━━━ Task input ━━━
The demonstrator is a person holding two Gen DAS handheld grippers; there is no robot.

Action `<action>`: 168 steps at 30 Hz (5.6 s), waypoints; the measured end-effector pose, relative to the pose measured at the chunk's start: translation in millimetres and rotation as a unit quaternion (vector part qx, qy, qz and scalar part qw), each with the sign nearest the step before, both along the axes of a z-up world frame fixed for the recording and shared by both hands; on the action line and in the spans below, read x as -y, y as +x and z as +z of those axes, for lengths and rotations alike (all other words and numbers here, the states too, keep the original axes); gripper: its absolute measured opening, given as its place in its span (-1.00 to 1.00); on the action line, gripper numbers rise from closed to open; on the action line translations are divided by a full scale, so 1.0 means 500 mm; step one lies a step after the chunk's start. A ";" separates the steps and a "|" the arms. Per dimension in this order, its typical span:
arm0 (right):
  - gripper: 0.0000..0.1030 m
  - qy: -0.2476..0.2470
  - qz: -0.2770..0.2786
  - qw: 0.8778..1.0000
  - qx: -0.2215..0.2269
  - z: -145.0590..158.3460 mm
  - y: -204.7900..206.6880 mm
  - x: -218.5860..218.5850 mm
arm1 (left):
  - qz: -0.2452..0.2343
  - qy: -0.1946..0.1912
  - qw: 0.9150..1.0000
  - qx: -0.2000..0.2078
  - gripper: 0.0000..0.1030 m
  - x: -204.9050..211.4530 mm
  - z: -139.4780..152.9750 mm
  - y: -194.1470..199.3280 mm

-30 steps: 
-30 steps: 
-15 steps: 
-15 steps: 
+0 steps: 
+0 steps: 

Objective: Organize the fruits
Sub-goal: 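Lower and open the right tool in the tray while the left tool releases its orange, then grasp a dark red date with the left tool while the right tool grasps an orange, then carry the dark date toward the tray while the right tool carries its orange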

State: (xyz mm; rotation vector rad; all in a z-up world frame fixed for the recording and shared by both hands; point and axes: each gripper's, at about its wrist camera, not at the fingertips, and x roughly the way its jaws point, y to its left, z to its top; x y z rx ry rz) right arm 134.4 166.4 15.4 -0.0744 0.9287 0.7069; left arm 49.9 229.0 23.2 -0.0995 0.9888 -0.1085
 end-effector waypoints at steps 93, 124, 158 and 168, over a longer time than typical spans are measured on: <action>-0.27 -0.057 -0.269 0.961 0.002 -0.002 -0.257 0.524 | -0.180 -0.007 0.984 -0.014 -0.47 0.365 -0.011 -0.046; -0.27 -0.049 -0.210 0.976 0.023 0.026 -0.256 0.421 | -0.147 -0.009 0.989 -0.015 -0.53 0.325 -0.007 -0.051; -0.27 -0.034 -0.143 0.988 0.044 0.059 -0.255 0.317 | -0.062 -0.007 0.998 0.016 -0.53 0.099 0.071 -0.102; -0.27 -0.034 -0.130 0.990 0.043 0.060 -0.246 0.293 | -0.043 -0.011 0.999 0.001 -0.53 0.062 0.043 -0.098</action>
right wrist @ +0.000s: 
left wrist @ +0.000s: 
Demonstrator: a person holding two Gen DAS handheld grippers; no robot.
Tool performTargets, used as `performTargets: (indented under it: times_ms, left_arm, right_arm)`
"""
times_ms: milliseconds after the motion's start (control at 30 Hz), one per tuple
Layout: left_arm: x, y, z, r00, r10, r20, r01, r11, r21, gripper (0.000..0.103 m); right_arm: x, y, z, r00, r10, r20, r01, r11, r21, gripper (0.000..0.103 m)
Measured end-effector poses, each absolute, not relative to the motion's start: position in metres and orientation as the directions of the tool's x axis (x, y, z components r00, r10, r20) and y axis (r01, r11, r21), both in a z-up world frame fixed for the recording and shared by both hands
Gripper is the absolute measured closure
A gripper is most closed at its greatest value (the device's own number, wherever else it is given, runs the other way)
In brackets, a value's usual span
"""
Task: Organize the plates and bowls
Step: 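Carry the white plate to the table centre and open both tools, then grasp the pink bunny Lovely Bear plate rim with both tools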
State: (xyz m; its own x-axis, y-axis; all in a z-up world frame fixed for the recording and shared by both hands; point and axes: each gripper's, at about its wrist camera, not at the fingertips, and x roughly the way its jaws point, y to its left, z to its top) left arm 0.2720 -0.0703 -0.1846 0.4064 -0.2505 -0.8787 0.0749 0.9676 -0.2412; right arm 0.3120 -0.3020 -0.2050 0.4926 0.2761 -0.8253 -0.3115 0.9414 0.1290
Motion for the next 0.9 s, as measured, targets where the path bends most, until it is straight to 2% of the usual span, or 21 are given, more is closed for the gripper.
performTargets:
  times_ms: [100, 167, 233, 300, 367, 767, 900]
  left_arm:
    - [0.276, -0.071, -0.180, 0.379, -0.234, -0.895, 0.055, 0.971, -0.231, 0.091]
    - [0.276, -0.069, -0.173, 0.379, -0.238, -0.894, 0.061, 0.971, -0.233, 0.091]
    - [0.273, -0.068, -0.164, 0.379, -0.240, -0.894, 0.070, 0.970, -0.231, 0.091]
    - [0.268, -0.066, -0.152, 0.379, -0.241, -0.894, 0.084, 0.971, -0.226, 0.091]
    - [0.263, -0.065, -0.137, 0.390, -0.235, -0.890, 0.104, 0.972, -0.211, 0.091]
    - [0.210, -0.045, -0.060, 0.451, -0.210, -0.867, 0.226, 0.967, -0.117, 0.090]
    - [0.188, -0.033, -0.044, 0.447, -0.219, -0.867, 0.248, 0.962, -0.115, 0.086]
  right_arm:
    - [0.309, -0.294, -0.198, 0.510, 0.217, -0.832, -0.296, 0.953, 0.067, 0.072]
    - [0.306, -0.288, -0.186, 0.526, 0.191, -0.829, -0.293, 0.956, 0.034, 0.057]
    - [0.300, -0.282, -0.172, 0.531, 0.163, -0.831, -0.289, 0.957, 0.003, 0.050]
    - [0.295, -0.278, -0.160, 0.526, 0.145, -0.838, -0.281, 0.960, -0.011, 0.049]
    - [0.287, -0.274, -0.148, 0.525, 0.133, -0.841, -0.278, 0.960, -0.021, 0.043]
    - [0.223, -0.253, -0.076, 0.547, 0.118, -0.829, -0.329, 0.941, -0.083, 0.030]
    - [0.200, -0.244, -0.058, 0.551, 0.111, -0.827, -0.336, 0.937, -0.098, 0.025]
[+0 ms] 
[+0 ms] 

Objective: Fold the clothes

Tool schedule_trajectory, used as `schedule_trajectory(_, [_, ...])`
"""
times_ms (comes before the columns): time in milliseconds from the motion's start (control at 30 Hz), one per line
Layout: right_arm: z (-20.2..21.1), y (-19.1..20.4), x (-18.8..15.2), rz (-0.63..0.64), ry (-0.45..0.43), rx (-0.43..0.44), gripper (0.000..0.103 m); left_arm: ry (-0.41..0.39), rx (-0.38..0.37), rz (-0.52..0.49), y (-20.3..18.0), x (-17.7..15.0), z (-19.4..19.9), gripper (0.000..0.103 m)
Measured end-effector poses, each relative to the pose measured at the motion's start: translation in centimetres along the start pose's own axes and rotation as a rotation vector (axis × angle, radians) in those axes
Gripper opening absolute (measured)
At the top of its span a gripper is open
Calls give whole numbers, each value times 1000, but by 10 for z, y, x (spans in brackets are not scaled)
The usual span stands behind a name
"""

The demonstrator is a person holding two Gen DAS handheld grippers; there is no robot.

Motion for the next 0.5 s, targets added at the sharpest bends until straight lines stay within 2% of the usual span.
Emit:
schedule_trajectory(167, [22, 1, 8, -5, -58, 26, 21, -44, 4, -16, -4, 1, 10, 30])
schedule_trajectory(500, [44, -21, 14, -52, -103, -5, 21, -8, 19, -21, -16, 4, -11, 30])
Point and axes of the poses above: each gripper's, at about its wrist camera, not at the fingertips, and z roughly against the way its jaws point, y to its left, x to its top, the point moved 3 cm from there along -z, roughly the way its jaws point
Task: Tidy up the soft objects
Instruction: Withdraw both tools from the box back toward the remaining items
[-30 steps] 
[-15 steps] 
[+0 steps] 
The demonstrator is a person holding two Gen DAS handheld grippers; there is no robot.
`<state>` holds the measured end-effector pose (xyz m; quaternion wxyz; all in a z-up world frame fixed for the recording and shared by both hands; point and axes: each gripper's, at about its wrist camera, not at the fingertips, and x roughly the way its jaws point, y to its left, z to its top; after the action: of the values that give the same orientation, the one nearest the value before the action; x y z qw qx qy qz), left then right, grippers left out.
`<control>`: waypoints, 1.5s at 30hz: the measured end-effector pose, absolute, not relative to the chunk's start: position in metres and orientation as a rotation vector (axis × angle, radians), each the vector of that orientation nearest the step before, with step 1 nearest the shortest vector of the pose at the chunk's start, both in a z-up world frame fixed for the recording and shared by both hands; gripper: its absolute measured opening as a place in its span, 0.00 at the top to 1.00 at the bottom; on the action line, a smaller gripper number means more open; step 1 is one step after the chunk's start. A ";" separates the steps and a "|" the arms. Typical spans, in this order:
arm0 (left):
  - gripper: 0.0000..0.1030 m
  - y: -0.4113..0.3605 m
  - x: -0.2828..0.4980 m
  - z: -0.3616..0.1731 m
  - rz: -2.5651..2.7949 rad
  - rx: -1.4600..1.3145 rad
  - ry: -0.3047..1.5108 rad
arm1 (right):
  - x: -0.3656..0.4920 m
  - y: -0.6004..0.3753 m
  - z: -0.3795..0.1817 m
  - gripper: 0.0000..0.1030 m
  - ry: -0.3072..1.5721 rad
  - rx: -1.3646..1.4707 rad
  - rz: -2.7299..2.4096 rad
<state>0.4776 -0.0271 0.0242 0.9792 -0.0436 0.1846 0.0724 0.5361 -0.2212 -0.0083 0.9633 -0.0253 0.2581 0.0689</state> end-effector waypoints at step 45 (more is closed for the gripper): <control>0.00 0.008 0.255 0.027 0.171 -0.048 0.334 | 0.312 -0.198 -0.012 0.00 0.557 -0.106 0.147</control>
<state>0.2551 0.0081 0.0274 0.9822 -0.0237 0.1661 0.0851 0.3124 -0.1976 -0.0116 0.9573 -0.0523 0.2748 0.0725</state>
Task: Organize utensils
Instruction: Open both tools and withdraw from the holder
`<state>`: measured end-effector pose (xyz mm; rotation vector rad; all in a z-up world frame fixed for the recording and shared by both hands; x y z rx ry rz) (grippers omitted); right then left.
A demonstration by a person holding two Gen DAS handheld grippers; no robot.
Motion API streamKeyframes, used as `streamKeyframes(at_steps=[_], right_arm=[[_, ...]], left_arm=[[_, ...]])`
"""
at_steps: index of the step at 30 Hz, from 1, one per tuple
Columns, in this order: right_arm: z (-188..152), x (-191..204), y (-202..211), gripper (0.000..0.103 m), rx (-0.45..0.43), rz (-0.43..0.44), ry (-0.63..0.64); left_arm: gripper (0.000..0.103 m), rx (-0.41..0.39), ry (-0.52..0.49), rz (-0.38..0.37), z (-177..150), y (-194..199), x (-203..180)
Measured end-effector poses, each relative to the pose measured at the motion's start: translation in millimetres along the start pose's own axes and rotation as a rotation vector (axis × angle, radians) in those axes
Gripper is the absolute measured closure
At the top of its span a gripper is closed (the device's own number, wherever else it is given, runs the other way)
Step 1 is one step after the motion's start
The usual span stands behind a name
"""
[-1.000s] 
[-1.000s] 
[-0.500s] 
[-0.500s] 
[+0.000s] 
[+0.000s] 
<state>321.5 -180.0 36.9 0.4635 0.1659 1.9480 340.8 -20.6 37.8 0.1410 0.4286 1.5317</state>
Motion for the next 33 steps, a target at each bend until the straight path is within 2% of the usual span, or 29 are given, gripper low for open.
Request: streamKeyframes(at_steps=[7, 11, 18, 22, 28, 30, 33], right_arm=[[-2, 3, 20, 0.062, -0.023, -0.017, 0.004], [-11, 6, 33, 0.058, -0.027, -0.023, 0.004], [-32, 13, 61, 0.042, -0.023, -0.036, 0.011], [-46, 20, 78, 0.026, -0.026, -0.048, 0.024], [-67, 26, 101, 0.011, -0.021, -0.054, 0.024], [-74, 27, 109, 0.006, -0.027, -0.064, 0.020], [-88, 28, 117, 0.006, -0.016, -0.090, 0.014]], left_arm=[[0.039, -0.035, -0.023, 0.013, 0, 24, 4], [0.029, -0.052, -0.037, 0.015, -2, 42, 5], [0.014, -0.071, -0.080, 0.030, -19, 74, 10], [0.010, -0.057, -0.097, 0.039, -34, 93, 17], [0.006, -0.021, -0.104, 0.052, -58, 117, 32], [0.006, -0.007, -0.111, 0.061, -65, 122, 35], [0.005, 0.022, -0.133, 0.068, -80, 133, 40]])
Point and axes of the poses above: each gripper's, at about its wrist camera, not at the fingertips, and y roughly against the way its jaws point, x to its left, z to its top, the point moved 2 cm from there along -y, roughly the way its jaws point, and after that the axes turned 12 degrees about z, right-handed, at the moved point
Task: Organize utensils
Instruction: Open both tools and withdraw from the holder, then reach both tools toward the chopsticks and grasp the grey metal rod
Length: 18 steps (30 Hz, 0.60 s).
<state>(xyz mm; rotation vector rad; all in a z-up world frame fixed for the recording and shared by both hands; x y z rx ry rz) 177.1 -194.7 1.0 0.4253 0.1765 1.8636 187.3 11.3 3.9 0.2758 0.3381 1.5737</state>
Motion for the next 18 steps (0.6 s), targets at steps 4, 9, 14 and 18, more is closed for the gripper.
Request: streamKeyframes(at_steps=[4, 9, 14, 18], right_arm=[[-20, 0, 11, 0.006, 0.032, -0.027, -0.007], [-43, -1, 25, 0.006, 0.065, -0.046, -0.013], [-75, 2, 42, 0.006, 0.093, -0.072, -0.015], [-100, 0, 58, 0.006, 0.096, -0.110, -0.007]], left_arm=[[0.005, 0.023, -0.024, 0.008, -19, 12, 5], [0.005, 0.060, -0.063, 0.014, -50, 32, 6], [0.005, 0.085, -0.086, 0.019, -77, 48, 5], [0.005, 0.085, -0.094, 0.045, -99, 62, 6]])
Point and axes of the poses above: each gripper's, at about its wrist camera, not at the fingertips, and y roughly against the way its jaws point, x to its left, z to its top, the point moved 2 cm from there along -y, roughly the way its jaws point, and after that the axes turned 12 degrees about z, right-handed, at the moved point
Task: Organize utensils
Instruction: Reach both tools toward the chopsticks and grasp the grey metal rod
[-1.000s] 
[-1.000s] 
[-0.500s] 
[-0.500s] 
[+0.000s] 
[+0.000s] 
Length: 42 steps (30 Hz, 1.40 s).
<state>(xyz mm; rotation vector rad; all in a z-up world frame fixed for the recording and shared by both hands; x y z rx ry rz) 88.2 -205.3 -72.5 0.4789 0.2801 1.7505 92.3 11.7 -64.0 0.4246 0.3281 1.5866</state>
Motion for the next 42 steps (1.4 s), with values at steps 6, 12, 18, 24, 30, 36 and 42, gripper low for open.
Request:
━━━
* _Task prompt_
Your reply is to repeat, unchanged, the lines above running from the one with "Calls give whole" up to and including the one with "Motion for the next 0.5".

* _Completed exercise_
Calls give whole numbers, each value times 1000, but by 10 for z, y, x (spans in brackets are not scaled)
The usual span stands behind a name
"""

The demonstrator is a person holding two Gen DAS handheld grippers; there is no robot.

Motion for the next 0.5 s, targets added at the sharpest bends until straight lines stay within 2% of the usual span.

This output has been given in full.